物理学の研究において最も重要なステップの一つは、物理法則を数式に表現する前の段階、観測された事実の中から記述すべき基本的な要素を抽出する行為である。電磁気学に貢献したマイケル・ファラデーが正規の教育を受けなかったため、数学的知識がなかったにもかかわらず、さまざまな発見を成し遂げたことや、ノーベル賞を受賞したリチャード・P・ファインマンが液体ヘリウムについて論じた論文やジョージ・ガモフが初めてビッグバン理論を提唱した論文には数式が出てこないことは、自然界の中に記述すべき対象を見つけ出す営みが物理学において重要なステップであるということを示している。
物理学の発展と拡張[編集]
物理学の歴史は一見異なる現象を、同一の法則の異なる側面であるとして、統一的に説明していく歴史でもあった。
地上付近での物体の落下と月の運動を同じ万有引力によるものとしたニュートンの重力の理論は、それまであった惑星の運動に関するケプラーの法則や、ガリレイの落体運動の法則が万有引力の別の側面であることを示した。マクスウェルは、それまでアンペールやファラデーらが個別に発見していた電気と磁気の法則が、電磁気という一つの法則にまとめられることを導き、電磁波の存在を理論的に予言し、光が電磁波の一種であることを示した。
20世紀に入るとアインシュタインが相対性理論によって、時間と空間に関する認識を一変させた。彼はさらに重力と電磁気力に関する統一場理論の研究に取り組んだが実現しなかった。しかし、その後も統一場理論に関する研究は他の研究者たちによって続けられ、新しく発見された核力も含めて統一しようとする努力が続けられた。1967年頃電磁気力と弱い力に関する統一場理論(ワインバーグ・サラム理論)が提唱され、後の実験的な検証により理論の正当性が確立した。この理論により、電磁気力と弱い力は同じ力の異なる側面として説明されることになった。
自然界に存在する重力、電磁気力、強い力、弱い力の四つの相互作用のうち、上記の電弱統一理論を超えて、電磁気力、強い力、弱い力に関する統一場理論である大統一理論、重力、電磁気力、強い力、弱い力の四つの相互作用全てに関する統一場理論(例えば、超弦理論が候補)が研究されているが、実験的に検証されておらず、現在においても確立には至っていない(しばしば、上記の四つの相互作用に関する統一場理論は、既存の物理現象がその理論一つを基礎として理解できると考えられるため、万物の理論と呼ばれることがある)。

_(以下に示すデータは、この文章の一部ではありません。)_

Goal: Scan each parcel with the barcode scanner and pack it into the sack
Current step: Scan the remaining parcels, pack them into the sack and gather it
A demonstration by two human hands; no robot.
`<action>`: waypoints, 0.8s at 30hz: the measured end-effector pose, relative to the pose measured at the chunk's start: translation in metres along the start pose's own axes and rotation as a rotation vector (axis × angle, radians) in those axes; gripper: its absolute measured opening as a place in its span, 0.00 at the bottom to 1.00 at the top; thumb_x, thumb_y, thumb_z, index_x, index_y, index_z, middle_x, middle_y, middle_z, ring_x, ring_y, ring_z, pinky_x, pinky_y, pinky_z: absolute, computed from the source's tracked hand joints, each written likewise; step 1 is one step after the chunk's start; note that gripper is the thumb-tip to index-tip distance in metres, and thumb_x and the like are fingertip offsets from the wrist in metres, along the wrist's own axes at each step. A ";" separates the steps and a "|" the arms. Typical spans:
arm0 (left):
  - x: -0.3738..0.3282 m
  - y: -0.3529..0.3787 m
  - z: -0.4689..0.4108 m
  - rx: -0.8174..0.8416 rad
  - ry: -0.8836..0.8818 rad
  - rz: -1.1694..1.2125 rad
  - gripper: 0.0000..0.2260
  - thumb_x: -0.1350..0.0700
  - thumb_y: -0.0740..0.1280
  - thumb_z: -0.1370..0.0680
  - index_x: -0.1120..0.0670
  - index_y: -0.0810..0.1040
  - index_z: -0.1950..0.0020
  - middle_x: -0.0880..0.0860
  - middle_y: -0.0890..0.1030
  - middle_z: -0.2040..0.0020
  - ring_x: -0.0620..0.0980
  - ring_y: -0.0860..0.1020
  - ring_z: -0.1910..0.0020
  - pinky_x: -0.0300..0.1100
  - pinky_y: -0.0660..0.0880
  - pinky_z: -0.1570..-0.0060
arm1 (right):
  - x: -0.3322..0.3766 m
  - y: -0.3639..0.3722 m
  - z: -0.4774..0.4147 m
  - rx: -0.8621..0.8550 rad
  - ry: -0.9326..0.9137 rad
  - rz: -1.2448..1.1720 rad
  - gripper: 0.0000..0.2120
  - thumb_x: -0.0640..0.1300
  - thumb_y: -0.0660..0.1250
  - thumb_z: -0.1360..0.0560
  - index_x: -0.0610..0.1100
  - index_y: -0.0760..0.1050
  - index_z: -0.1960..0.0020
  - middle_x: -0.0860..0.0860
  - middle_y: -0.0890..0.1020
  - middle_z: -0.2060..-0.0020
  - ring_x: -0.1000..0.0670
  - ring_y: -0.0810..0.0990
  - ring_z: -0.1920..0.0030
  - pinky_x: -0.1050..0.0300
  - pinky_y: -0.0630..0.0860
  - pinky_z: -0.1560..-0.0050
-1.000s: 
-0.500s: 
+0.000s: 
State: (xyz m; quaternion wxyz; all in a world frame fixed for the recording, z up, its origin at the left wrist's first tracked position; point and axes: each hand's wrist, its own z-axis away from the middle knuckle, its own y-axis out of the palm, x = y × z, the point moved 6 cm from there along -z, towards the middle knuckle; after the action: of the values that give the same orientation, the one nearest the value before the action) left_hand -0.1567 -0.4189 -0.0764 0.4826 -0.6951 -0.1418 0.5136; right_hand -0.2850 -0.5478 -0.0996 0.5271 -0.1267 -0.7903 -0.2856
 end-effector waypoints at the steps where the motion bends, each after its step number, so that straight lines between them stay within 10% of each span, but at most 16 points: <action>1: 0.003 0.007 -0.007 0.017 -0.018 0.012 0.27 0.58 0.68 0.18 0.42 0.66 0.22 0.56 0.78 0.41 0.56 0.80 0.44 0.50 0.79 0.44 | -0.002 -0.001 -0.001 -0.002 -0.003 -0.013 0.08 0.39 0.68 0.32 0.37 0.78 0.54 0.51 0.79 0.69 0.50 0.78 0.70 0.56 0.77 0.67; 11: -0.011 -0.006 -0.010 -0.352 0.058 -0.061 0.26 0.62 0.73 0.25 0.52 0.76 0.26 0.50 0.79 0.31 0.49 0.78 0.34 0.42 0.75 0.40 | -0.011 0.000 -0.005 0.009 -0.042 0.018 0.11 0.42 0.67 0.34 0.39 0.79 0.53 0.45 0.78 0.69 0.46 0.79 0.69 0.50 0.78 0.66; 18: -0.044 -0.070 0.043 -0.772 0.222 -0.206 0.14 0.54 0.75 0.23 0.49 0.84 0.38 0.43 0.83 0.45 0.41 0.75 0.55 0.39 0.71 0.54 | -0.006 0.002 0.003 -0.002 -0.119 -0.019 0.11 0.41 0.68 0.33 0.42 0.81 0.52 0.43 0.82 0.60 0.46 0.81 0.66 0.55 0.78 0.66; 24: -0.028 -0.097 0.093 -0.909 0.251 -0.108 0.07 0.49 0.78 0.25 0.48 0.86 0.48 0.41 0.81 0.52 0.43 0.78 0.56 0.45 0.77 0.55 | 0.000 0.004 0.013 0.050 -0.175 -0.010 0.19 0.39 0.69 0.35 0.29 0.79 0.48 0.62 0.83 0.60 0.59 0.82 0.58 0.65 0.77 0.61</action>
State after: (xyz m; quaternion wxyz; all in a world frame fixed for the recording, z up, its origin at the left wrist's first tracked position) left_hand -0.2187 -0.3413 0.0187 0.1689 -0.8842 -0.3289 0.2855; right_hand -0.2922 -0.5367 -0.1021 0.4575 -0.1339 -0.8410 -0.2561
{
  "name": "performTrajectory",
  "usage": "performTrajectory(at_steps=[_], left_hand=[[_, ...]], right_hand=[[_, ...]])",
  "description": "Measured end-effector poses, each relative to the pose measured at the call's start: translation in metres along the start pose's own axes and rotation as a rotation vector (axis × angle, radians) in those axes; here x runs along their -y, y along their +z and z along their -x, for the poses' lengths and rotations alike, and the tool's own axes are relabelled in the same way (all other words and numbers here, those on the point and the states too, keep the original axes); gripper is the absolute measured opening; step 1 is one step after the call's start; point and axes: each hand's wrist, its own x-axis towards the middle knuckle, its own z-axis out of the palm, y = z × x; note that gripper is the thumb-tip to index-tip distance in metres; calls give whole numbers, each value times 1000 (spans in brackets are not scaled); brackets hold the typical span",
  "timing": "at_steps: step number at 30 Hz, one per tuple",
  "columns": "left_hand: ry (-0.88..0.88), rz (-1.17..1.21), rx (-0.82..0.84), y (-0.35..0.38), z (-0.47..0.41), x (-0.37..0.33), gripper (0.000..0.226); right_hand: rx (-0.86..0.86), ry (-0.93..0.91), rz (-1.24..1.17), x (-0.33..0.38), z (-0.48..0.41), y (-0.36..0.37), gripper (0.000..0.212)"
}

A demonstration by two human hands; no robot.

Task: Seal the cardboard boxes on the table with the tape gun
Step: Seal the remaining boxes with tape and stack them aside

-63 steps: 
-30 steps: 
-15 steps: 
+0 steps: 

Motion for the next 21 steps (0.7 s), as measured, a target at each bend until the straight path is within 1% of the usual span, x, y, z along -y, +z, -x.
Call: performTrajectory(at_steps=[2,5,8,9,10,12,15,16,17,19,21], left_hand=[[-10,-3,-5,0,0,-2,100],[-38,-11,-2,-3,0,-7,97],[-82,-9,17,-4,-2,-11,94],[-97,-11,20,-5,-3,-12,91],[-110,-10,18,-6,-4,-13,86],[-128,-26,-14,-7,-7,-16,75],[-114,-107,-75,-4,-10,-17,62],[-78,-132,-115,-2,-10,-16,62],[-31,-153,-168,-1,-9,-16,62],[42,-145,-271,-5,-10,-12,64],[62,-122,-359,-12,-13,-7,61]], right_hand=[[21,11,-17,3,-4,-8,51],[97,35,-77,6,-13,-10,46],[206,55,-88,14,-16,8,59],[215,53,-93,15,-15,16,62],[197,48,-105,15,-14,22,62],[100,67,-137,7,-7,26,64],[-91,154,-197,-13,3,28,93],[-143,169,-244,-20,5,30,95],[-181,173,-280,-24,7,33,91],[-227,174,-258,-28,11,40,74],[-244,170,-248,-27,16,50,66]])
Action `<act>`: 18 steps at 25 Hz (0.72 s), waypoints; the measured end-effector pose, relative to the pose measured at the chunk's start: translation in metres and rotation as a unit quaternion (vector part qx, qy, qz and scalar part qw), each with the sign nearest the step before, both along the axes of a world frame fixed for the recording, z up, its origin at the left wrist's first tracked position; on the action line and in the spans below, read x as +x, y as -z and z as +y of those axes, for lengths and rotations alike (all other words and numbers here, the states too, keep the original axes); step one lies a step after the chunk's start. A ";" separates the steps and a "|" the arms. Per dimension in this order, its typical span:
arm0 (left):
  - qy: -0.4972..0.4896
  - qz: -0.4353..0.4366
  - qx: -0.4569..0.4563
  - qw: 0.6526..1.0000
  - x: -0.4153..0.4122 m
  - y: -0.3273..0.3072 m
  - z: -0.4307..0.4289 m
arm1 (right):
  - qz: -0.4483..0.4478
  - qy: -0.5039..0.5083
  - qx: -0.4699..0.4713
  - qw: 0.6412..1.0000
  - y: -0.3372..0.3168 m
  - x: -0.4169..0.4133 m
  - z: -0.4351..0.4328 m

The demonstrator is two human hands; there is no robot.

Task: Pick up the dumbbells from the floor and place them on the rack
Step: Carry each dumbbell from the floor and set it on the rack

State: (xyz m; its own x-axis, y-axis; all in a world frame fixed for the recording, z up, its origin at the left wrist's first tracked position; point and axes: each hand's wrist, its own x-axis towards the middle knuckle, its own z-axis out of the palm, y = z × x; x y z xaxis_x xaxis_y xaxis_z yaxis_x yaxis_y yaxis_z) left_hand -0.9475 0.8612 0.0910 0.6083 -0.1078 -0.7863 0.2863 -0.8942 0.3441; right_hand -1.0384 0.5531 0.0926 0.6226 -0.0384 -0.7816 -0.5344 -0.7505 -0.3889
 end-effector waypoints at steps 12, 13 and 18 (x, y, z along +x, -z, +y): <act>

古典的な物理学では、物理現象が発生する空間と時間は、物理現象そのものとは別々のものと考えられてきたが、重力の理論(一般相対性理論)によって、物質の存在が空間と時間に影響を与えること、物質とエネルギーが等価であることが解明されたことから、現代物理学では、物理現象に時間と空間、物質とエネルギーを含める。
他分野との親和性[編集]
物理学はほかの自然科学と密接に関係している。物理学で得られた知見が非常に強力なために、他の自然科学の分野の問題の解決に寄与することも多く、生物学、医学など他の分野との連携も進んでいる。特に化学においては密接に関連する分野が多く、特に物理学的な手法を用いる分野として物理化学という分野が設けられている。生物学においても、生物の骨格や筋肉を力学的に考察したり、遺伝子レベルでの解析や進化の物理的考察を行う分子生物学がある。地球科学においても地球を物理的な手法を用いて研究する地球物理学があり、地震学・気象学・海洋物理学・地球電磁気学等は地球物理学の代表的な分野であるといえる。工学をやる上では物理学は欠かせないものであるが、工学で使う物理は厳密性が減少する。これは、数学が物理で使われるとき厳密性が減るのとちょうど同じで、「結果さえあえば」という考え方からくる。重んじているものの階層が違うため、数学が操作を、物理や化学・生物は自然の記述を、医学や工学は役に立つことを追求する。
今日の物理学は自然科学のみならず人文科学・社会科学とも関係している。人文科学においては哲学との学際領域に自然哲学がある。また、心理学も精神物理学を通じて物理学と関係している。社会科学においては中学校・高等学校における教科としての物理は教育学と密接に関係しており、経済現象を物理的に解明する経済物理学は経済学との学際的分野であるといえる。